What the task requires: If pictures appear among the lines below, leave them out while you return exactly the lines from the one with "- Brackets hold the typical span" through the one with "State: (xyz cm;".

Record extracts:

──────

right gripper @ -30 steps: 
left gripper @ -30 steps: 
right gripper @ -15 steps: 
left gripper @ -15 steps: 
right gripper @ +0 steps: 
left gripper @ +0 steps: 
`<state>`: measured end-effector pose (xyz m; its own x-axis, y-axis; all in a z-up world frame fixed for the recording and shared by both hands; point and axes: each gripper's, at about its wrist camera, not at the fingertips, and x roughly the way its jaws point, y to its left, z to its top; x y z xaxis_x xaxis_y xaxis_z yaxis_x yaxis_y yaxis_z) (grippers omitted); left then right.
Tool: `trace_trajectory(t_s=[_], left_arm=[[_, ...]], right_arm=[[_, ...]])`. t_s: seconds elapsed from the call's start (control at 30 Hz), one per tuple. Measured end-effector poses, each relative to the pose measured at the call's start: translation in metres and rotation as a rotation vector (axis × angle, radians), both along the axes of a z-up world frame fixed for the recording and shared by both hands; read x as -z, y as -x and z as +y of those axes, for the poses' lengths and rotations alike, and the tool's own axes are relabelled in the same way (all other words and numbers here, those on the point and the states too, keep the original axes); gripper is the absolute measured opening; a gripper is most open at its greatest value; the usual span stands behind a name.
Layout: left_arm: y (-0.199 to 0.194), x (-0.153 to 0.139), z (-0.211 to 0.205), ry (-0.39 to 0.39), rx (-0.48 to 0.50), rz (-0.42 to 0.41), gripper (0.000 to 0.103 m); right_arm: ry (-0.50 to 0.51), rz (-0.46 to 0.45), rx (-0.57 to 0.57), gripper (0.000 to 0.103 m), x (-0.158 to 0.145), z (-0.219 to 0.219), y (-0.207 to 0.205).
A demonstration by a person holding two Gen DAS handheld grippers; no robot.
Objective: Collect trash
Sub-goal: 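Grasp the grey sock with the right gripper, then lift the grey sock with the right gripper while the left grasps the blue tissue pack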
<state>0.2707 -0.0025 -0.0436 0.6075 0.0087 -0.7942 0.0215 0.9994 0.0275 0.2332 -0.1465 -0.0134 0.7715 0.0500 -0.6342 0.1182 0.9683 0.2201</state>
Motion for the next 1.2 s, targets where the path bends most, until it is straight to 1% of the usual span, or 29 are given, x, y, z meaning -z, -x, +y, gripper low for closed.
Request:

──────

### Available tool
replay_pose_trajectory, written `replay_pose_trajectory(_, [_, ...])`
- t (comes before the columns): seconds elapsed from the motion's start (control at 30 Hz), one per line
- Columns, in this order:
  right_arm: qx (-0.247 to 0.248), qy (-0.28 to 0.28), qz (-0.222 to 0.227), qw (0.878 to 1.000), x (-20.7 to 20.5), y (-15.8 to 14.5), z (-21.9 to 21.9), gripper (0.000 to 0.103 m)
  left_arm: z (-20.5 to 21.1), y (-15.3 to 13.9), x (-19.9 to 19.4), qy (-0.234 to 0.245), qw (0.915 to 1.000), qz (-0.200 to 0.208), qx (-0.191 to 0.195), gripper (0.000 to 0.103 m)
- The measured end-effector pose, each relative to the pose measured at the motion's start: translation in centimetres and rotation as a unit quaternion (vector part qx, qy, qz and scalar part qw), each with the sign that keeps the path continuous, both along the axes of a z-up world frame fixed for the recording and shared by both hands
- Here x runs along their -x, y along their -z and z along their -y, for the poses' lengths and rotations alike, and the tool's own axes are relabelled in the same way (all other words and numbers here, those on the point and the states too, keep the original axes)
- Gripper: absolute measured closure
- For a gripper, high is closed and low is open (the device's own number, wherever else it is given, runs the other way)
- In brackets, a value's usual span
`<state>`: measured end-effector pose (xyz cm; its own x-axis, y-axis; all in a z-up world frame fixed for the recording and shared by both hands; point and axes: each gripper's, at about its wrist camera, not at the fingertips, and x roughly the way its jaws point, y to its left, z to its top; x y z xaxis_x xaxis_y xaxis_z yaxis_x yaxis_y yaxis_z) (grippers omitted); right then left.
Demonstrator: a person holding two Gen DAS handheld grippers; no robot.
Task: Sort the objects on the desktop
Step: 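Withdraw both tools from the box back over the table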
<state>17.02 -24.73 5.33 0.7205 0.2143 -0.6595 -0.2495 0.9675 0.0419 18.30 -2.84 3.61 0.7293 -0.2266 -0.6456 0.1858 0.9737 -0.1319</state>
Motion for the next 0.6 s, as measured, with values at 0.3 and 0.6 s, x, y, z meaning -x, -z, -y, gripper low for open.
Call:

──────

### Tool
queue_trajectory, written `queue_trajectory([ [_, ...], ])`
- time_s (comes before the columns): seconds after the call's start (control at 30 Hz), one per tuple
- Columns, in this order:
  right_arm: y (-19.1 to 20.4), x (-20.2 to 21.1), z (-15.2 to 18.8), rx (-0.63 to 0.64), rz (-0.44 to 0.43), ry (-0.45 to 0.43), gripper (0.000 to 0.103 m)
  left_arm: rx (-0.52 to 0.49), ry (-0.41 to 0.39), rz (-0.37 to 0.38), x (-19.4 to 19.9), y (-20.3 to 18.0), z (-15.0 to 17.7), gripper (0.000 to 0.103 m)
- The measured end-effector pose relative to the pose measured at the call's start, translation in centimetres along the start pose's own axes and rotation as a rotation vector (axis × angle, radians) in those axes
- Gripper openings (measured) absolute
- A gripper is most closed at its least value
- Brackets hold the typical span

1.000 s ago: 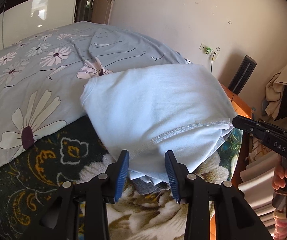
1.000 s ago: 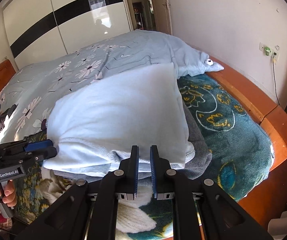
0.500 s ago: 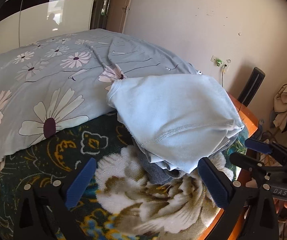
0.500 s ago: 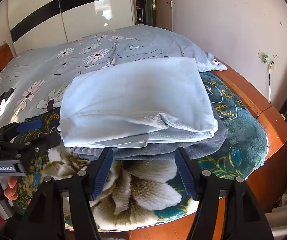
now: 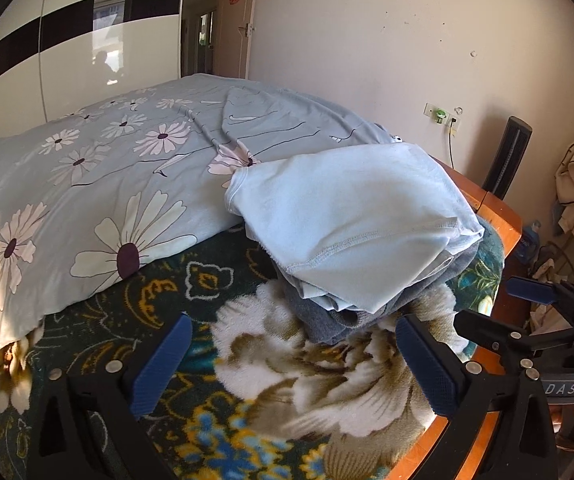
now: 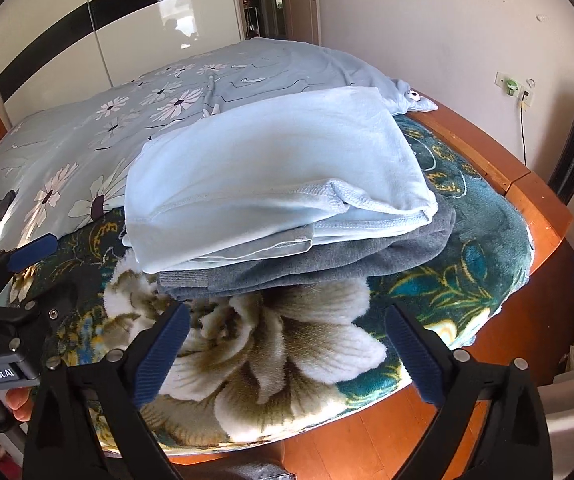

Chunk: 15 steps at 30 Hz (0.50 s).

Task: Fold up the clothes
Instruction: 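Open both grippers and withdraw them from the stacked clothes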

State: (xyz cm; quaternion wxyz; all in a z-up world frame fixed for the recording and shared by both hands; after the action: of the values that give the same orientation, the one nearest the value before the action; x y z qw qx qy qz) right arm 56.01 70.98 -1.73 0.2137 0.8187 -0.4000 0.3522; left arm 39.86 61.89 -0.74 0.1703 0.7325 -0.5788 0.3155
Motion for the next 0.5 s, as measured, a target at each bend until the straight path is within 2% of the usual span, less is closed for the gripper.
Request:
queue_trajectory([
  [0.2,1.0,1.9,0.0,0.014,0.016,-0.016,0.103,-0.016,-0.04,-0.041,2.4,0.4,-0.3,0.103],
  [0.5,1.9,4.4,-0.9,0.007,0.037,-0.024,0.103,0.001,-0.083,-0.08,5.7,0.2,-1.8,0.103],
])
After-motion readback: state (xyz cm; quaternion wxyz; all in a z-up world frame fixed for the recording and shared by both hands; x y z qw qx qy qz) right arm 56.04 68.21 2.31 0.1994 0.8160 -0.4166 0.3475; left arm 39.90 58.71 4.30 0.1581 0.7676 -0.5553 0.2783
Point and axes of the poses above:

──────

Exercise solution:
- Brackets hold the typical span

1.000 s ago: 
1.000 s ago: 
0.500 s ago: 
0.500 s ago: 
now: 
now: 

Chunk: 15 steps at 30 Hz (0.50 s).

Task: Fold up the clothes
Instruction: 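Open both grippers and withdraw them from the stacked clothes
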
State: (xyz cm; quaternion wxyz; all in a z-up world frame fixed for the recording and shared by both hands; after the action: of the values that give the same orientation, the one nearest the value before the action; x y z qw qx qy qz) right arm 56.01 70.98 -1.73 0.2137 0.8187 -0.4000 0.3522; left arm 39.86 61.89 -0.74 0.1703 0.7325 -0.5788 0.3155

With the answer given, the exercise is complete.